The idea for this article came after participating in a LinkedIn discussion group where someone posed this topic. "While going through a stack of business cards the thought occurred to me that many were outdated since many of the companies no longer exist or the person on the card moved on. I find more people on LinkedIn and other sites and get introduced to people both over the phone and electronically. Now, once a card is uploaded or information is saved in a mobile device the card gets discarded. (Unless you are a pack rat.) Do we need business cards in this brave new world?"
This responses were so interesting and varied that I thought I would incorporate them into this article and hopefully provide some enhancements that you might make to your cards the next time that you have them printed.
In this social media era one would think perhaps that the usefulness of a business card is going by the wayside. Everyone is so plugged in with their smart phone and apps that perhaps they are obsolete. Do you remember not so long ago, pre-Smart Phones, when we all had Palm Pilots and you would exchange info by pointing it at each other! That thing went the way of the Beeper!
Certainly at face to face meetings with people a business card is still necessary especially if you have a name that someone could never spell without the aid of the card! In an internet search on this topic I found a recent on line poll that stated 70% of professional people still use business cards on a regular basis, 13% no longer use them and 14% occasionally use them when they remember to carry them. No mention of the other 3% was made.
One place where business cards are an absolute must is at Trade Shows and networking events. However, most people at networking events seem to make it a big game of running around collecting them and never connecting with anyone.
Cultural differences with business cards
An interesting aspect of the discussion was that someone pointed out that the Japanese present their cards with a great deal of respect. They hold the other person's card cupped in both hands as though it is an object of value instead of immediately stuffing it in their pockets. Since the card represents the person, it's valuing the individual.
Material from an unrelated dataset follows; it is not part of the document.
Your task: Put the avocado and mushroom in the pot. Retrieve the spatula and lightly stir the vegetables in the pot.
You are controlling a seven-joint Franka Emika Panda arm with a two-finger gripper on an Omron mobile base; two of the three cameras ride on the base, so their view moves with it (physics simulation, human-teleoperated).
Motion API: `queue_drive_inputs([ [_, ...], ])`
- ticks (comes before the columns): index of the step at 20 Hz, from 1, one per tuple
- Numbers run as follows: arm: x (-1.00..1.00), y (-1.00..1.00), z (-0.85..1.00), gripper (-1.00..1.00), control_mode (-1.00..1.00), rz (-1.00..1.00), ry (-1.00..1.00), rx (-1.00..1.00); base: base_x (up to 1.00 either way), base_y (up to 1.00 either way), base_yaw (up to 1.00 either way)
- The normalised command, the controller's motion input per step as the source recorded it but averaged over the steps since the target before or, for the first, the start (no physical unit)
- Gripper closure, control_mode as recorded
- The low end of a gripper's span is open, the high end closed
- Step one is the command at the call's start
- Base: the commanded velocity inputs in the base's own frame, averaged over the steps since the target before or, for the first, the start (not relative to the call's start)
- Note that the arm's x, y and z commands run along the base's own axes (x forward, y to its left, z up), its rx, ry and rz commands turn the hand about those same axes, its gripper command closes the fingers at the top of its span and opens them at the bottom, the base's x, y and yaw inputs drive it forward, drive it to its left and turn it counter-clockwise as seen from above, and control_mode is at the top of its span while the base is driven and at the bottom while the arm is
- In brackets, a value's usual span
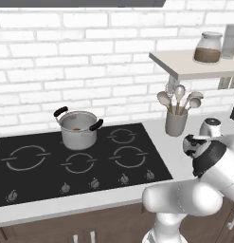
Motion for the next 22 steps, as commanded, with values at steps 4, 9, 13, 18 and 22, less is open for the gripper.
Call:
queue_drive_inputs([
  [4, 0.05, -0.18, -0.73, -1.0, -1.0, 0.02, 0.1, 0.1, 0.0, 0.0, 0.0],
  [9, 0.05, -0.22, -0.08, -1.0, -1.0, 0.0, -0.03, 0.02, 0.0, 0.0, 0.0],
  [13, 0.12, 0.04, -0.29, -1.0, -1.0, 0.0, -0.02, 0.0, 0.0, 0.0, 0.0],
  [18, 0.24, 0.27, -0.29, -1.0, -1.0, 0.0, -0.08, -0.1, 0.0, 0.0, 0.0],
  [22, 0.27, 0.02, -0.01, -1.0, -1.0, 0.0, -0.17, -0.11, 0.0, 0.0, 0.0],
])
One person shared on this point - "I have had some experience with this during my tenure in Silicon Valley and San Francisco working with many Asian companies. In the Japanese culture, it's considered a great accomplishment to rise to a level that warrants having your own business card - lot's of hard work and lot's of sacrifice - so having a business card is worthy of respect and there is a high assignment of value towards people who possess a business card as a result. They present with both hands, and it is proper etiquette as an American to spend a few moments reviewing the card vs just stuffing it in your pocket, which is considered an insult in their culture and you have little chance of doing a deal no matter how courteous the ensuing discussion."
This was new information to me and it made me think of how many business cards end up in the trash the next day. They are either trashed because the person provided "no value" or they are trashed after their contact information is input into some contact management system. Either way, not good for reducing our carbon footprint! I know I can be somewhat lazy about this and developed my infamous envelope solution. Rather than manually inputting their information I sort the cards into different categories of people, business or networking events and write that category on the envelop. Not truly effective or high tech, but I do back through them periodically to see if there is someone that I should contact to build a connection.
Business cards get social
What did come out in this discussion loud and clear is that people often go to the next step after meeting a key contact. They "Google" their name to learn more about them. If they do not find anything there, they will go to LinkedIn and read that profile. So what that tells me is that our business cards are lacking some key information to connect with people.
More and more business people are creating profiles for social networks and are branding their own name with personal blogs that show they are the expert in their field. It would make sense that your business card at least provide your personal URL site to direct your connections to learn more about you.
Additionally, it is helpful to provide your social media contact information to assist people to connect with you. If you have a blog, you should just direct someone to your site where they can connect with you in Linkedin, Twitter or Facebook. By the time all of this information gets listed on your card, there is probably little space.
A growing trend is for people to put a QR code on their business card. QR code is a 2 dimension bar code that can store all your business card information with it. If you print it at the back of your business card people can scan your QR code and all your business card information would be directly transferred to their address book. This would include all of your social media information as well.
There are a couple of options for using the QR code with on your business card. You can search online for websites that will do a free QR code for you and this can be printed and put on your business card. Anyone with a smart phone and app can quickly scan your contact information into their phone and contact management system. A friend of mine ordered some interesting new cards that are more like Trading Cards from a site called Meet-MeMe. It has has her picture, Twitter followers, personal website, email and phone number all listed in addition to her QR code. On the reverse side she has a short bio, favorite quote and special qualities listed. The cards also match the color of her personal brand from her website and profiles. There are similar providers offering these services on the internet.
The bottom line is that business cards are still relevant, but there is a growing need for people to furnish people with ways to connect via social media. The most professional way is to purchase your own domain name and personally brand yourself with your online business card/ blog. We have gone past adding people as "contacts" these days, we now want them as a "connection". What are your thoughts about social media business cards?